Exercise objective: If a line below contains "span", count it; then state how many such lines there are, and nothing else.

[[ Collected material, beginning ]]

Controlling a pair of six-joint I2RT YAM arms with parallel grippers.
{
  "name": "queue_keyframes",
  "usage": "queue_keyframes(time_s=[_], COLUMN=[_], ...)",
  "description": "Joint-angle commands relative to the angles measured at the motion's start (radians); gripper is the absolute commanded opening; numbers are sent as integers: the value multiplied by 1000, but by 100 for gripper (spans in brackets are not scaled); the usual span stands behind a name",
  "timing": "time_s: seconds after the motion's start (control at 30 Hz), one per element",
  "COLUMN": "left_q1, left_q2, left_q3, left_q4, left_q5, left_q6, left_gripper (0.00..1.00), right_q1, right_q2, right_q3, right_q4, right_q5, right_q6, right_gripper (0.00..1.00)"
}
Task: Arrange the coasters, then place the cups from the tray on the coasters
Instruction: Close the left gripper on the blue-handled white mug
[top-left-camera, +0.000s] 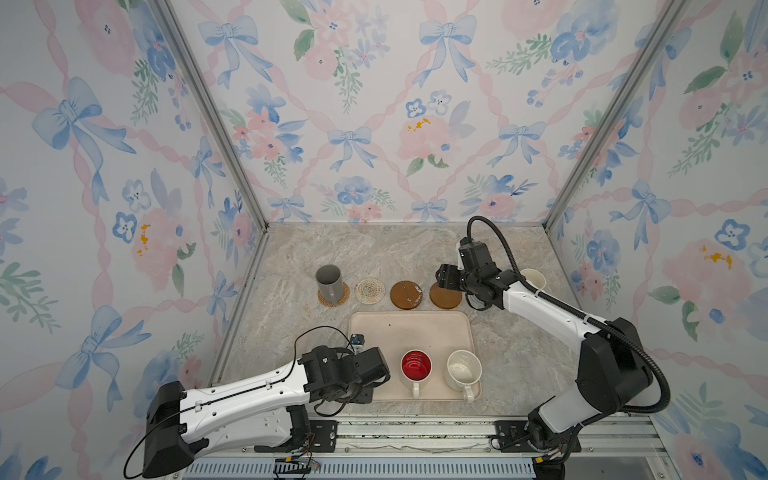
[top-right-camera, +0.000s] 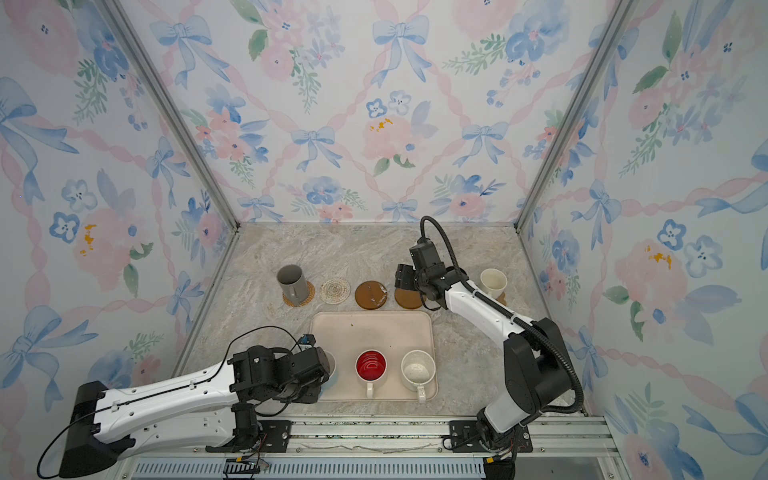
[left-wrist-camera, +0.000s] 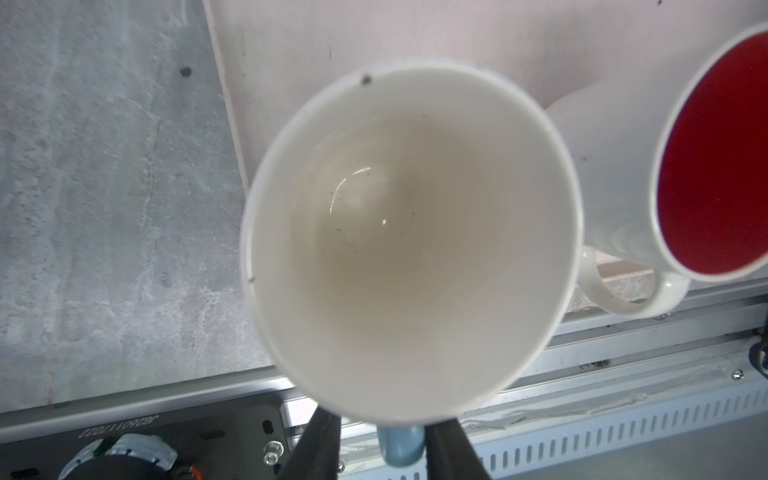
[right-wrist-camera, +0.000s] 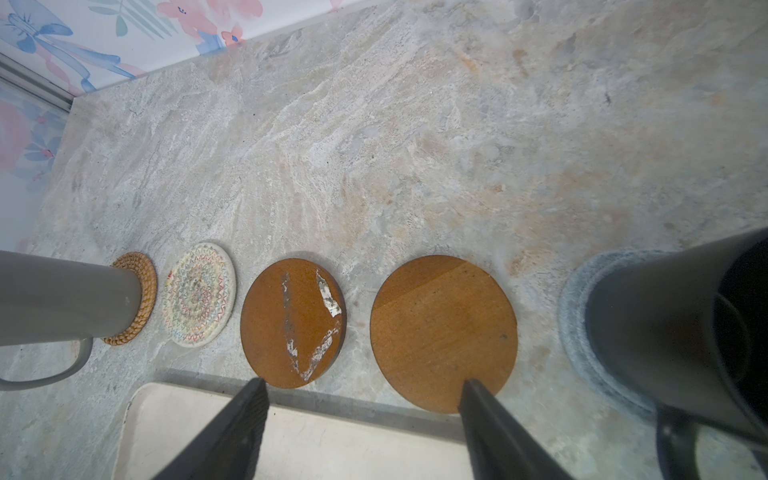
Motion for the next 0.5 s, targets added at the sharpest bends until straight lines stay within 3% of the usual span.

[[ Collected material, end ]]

Result of the exercise: 2